Tibetan and Himalayan Library - THL

THL Title Text
by John Vincent Bellezza
Edited by Geoffrey Barstow, Mickey Stockwell and Michael White
Tibetan & Himalayan Library
Published under the THL Digital Text License.

Site elements

Appended edifice

The edifice (temple-tomb) appended to the array of pillars is generally aligned in the cardinal directions, and measures 17 m (north-south) by 10.5 m (east-west). This formidable structure is still 5 m to 6 m in height. Originally, this building may have even been taller. The coursed-rubble outer walls were made to a very high order of proficiency, and are around 70 cm in thickness. Some of the courses of stones are positioned diagonally to create a herringbone pattern. The walls of the edifice are primarily composed of chunks of a reddish calcareous rock, with thick seams between each course. These seams must have been filled with a mud- or clay-based mortar. The interior face of the outer walls and certain internal partition walls appear to have been mostly composed of brown sandstone slabs. Some of the sandstone rubble of the ruin may also have comprised the all-stone corbelled roof assembly. The stonework of the west and north walls (the two most intact sides) are interspersed with three courses of thin sandstone bond-stones (50 cm to 90 cm long).

Unfortunately, the temple-tomb edifice is far too fragmentary for an accurate assessment of its ground plan. It has disintegrated into a huge masonry mass in which few design details have survived. Most of the structure appears to have been subdivided by a longitudinal partition wall (around 70 cm thick) into west and east halves, each portion of which is further subdivided by walls into several compartments. These compartments appear to have been of various sizes. They probably functioned as burial chambers and perhaps for the conduct of funerary rituals as well. This is the only clear example of an edifice belonging to this monument typology that was subdivided by a wall longitudinally. Also, most appended edifices seem to house far fewer internal compartments than the structure at Towo MarhrangTho bo dmar hrang. There is a small prayer flag mast (darchokdar lcog) and a fragment of an inscribed plaque on the high point of the edifice.

Pillar Array

The array of pillars is oriented in the cardinal directions, and measures 18.5 m (north-west) by 49 m (east-west). The array contains around 250 standing stones, a significant portion of which are broken. These in situ pillars represent less than 20 percent of the original number that stood in the concourse. These pillars currently come within 2 m to 4 m of the appended edifice. The pillars are between 10 cm and 80 cm in height, and are made of sandstone, white granite and other kinds of rocks. All the taller pillars are inclined due to the effect of gravity. There are also quite a few dislodged menhirs scattered around the array, the longest of which is 1.5 m. As is normal in this monument typology, the two broad faces of the tabular pillars face north and south.
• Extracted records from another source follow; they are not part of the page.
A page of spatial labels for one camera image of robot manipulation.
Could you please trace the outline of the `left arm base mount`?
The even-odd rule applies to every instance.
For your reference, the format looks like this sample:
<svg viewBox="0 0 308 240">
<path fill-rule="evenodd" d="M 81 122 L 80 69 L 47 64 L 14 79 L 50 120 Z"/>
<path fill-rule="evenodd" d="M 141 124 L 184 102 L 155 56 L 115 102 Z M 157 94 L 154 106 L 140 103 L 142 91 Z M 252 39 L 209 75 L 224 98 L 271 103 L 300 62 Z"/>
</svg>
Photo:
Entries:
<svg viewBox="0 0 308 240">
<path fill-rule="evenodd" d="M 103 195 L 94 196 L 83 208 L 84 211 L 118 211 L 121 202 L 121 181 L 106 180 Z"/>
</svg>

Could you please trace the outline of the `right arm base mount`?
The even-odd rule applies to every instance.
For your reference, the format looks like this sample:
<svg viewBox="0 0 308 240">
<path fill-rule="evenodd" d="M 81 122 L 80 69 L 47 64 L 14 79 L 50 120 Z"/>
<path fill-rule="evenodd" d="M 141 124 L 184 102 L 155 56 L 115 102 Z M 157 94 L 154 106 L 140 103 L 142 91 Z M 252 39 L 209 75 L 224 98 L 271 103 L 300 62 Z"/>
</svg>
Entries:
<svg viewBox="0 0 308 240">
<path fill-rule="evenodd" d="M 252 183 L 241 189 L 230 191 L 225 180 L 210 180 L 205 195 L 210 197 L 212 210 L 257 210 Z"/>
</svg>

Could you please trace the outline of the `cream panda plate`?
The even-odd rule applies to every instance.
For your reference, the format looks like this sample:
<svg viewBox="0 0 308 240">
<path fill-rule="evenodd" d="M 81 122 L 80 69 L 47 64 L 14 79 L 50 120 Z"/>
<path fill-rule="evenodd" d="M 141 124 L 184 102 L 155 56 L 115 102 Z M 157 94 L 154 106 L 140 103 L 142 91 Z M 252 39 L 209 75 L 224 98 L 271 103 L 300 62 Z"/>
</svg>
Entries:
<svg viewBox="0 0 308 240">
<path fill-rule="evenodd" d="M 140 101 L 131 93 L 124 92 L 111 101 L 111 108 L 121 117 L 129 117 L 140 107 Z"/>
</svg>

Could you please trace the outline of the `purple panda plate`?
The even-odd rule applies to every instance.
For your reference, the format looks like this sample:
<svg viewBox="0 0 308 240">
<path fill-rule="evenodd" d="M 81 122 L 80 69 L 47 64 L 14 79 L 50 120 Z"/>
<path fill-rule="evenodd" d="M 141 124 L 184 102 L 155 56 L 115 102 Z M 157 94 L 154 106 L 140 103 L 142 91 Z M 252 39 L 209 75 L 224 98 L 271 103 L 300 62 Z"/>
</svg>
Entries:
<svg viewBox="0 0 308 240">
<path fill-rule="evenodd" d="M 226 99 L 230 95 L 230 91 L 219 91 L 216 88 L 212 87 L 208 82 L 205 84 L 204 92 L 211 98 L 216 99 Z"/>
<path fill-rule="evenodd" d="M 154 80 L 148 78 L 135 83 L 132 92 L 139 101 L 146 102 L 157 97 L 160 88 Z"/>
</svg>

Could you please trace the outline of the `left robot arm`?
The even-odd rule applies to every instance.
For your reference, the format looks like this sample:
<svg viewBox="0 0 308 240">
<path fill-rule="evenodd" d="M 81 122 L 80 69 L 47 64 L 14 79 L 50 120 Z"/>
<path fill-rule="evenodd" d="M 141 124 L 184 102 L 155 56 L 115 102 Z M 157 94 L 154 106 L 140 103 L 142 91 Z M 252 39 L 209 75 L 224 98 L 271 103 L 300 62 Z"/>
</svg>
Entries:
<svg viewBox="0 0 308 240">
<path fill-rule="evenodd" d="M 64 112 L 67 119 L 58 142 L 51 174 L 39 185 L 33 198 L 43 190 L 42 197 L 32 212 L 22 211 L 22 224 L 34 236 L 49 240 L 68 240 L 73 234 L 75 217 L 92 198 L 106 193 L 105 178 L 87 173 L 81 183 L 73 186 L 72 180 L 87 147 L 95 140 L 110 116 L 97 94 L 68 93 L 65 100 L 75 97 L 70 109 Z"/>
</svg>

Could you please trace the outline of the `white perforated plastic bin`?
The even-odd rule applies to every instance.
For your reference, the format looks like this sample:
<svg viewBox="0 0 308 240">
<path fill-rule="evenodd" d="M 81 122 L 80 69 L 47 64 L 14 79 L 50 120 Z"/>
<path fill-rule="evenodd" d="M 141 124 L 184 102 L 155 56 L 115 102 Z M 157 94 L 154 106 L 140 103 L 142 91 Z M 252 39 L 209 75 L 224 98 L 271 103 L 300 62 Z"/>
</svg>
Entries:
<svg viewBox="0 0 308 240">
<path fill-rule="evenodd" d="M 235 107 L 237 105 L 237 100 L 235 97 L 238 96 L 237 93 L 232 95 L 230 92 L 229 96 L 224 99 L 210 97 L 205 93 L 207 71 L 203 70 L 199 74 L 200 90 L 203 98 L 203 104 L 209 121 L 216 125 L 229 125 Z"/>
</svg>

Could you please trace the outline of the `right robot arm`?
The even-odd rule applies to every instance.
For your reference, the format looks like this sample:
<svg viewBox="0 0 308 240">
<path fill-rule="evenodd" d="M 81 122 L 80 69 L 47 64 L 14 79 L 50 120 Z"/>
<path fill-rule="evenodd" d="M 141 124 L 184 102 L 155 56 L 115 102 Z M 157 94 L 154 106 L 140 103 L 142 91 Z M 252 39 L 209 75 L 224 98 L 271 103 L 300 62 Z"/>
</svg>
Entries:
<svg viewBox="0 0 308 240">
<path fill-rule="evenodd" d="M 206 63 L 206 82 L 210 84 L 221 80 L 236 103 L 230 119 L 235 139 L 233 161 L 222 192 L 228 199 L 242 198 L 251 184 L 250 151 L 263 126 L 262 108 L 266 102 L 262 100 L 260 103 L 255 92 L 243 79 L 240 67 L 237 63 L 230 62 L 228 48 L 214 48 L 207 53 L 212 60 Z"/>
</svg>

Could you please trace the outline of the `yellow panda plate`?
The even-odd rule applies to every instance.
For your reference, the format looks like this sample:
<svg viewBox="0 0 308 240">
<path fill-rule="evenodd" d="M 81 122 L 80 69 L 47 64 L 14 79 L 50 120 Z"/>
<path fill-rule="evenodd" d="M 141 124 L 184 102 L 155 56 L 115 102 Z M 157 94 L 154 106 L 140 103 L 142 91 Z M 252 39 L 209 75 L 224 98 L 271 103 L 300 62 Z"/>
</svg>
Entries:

There are fragments of double-course slab walls and perhaps single-course slab walls bordering the array. The individual slabs of these walls are up to 1.2 m in length, and were inserted into the ground edgewise. To the east of the array there are two fragmentary double-course slabs walls, which extend 8 m and 10 m east of the most easterly pillar. One of these slab walls is located east of the south side of the array, while the other one is situated 4.5 m north of its counterpart. An L-shaped slab-wall fragment (3 m and 5 m long) is also found 23 m east of the northeast corner of the pillar array. This structure may mark the easternmost extent of the slab-wall network of the site.

Funerary enclosures

Roughly 15 m west of the edifice there is an ovoid heaped-stone wall funerary enclosure (about 10 m across). Its walls are around 30 cm in height. There is also a smaller funerary structure situated halfway between this enclosure and the edifice. It consists of a dense dispersion of stones with no evidence of ordered walls.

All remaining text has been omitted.